Now, one film critic is speculating that the movie may have trouble bolstering its lackluster box office numbers with overseas revenue, stating his opinion that "Kaguya Hime no Monogatari" may not be screenable in certain markets outside Japan without censoring multiple scenes.
Author and journalist Akihiko Reizei recently wrote a column for the Japanese-edition of Newsweek, offering his impressions on "Kaguya Hime no Monogatari." Reizei was gushing in his praise for the picture, calling it “a tour de force” and predicting that it will go on to become a timeless classic.
But despite his personal love for the film, Reizei expressed concerns about the ability to screen it, in its current form, overseas. The critic expressed his doubts about scenes showing visible breasts while nursing, half-naked babies and children, and a completely naked young girl diving into a pool of water.
While Japan’s relaxed attitude regarding on-screen nudity of the animated sort mean that none of these scenes are raising eyebrows in the film’s country of origin, Reizei believes they will cause problems with distribution in nations with different cultural barometers. In particular, the critic feels that severe viewing restrictions would be placed on "Kaguya Hime no Monogatari" in Islamic countries, and that showing it with a general-admission age rating in the U.S. would be “completely impossible.”
As a result, Reizei is proposing that the film be recut into an “international version” for overseas theater screenings. While some readers agreed with the critic’s logic, others were less than receptive.
“If Studio Ghibli does what he’s suggesting, it will kill any value it has as a film.”
“Is it really worth throwing away your artistic vision just to cater to overseas audiences?”
Any discussion of re-edited Ghibli films isn’t complete without a mention of "Warriors of the Wind," the 1985 reworking of director Hayao Miyazaki’s breakout hit "Nausicaa of the Valley of the Wind." Some 20 minutes shorter than the original, "Warriors of the Wind" was a critical and commercial failure.

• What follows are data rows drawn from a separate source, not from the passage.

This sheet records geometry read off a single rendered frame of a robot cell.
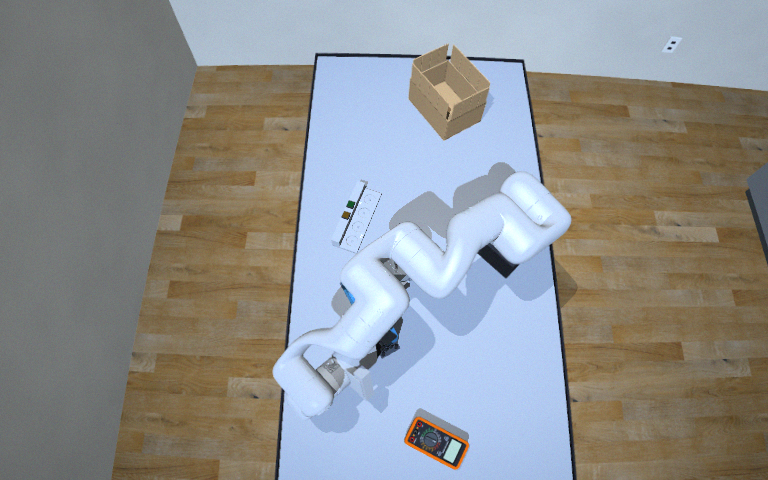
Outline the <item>light grey button panel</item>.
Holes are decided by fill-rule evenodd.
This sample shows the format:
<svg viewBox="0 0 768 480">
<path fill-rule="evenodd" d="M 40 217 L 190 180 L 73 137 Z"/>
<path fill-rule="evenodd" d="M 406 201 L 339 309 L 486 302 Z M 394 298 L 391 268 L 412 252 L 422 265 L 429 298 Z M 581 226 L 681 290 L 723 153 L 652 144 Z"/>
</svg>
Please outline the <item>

Studio Ghibli was so disappointed with this experiment in warping one of its finished films to fit overseas tastes that when it was preparing to release "The Princess Mononoke" in the U.S., producer Toshi Suzuki famously sent a katana to American distributor Miramax with a note instructing “No cuts.”
Several of Ghibli’s works have been released in America without a general-admission G-rating, such as "Spirited Away" and "Howl’s Moving Castle," both of which were released as PG films. "Princess Mononoke" and "Tales from Earthsea" both drew PG-13 ratings for their scenes of physical violence and psychological intensity.

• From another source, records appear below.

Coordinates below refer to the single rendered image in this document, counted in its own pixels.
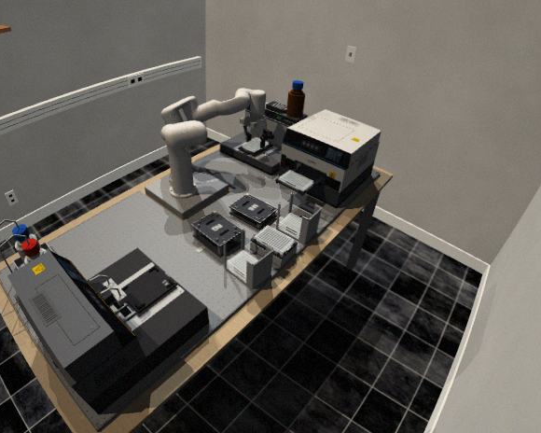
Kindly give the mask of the brown glass bottle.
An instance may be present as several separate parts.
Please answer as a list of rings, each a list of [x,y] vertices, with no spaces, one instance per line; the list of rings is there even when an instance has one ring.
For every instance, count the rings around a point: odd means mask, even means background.
[[[303,116],[303,107],[305,101],[305,93],[302,95],[288,93],[286,115],[291,118],[301,118]]]

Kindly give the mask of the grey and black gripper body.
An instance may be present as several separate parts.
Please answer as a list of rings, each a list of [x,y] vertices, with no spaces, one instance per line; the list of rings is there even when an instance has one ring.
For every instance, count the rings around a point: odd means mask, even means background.
[[[250,128],[247,126],[247,131],[255,136],[262,137],[263,130],[267,130],[267,121],[266,118],[256,120],[257,127]]]

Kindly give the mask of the red bottle cap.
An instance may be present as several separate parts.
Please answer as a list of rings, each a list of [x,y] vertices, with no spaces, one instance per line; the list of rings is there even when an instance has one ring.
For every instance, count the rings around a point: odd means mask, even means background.
[[[21,248],[23,250],[23,252],[25,253],[26,256],[32,256],[34,254],[36,254],[39,250],[39,245],[36,241],[36,239],[28,239],[29,243],[28,244],[26,241],[24,241],[21,245]]]

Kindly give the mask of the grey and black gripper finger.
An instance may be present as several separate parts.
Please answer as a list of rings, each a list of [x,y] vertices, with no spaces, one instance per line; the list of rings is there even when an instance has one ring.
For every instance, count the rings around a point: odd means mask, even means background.
[[[247,142],[251,141],[251,139],[252,139],[252,134],[249,133],[249,132],[247,131],[247,128],[246,128],[246,127],[247,127],[247,126],[245,126],[245,125],[243,126],[244,131],[245,131],[245,134],[247,135],[247,136],[246,136],[246,143],[247,143]]]
[[[262,136],[263,136],[264,139],[262,137],[260,137],[260,139],[261,139],[260,148],[263,148],[265,146],[265,141],[267,139],[269,139],[269,137],[270,137],[270,135],[267,133],[267,131],[265,129],[263,130],[263,135]]]

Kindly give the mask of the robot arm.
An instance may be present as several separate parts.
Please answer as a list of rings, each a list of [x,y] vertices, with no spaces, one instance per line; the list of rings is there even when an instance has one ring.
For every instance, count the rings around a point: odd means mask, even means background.
[[[256,120],[266,117],[266,92],[261,90],[238,89],[233,99],[225,102],[212,100],[203,105],[199,105],[196,97],[190,96],[162,110],[161,115],[166,125],[161,130],[161,137],[165,138],[163,140],[169,154],[172,196],[185,199],[197,192],[197,185],[193,182],[191,155],[186,147],[206,142],[207,130],[202,122],[217,116],[235,114],[249,105],[250,116],[240,118],[240,123],[255,128]],[[179,113],[181,108],[187,117],[186,122]]]

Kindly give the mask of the black lab instrument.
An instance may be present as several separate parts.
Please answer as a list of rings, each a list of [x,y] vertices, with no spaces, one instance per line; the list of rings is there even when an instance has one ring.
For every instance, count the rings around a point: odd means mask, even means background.
[[[98,414],[209,323],[207,306],[155,264],[137,247],[92,276],[110,284],[90,282],[48,251],[7,276],[63,377]],[[121,296],[101,295],[109,287]]]

It’s also worth noting that while the across-the-board appeal of Ghibli’s films in Japan means that a large number of young children are likely to be in the audience of any screening, the fan base for its movies tends to skew slightly older in foreign countries. Many overseas ticket buyers discovered Ghibli films after being drawn in during their teens to the counter-culture appeal of Japanese animation. As such, most are mature enough to not go to pieces over an animated breast, particularly one that’s not being shown for titillation.
That said, if Ghibli’s goal is to reach the largest audience possible, at some point producers are going to have to weigh the gains of sticking to their original edit over the losses of a potentially smaller audience. All in all, the dilemma of how much, if anything, to cut is a fitting one for "Kaguya Hime no Monogatari," seeing as how the film is based on a Japanese folktale often translated as "The Tale of the Bamboo Cutter."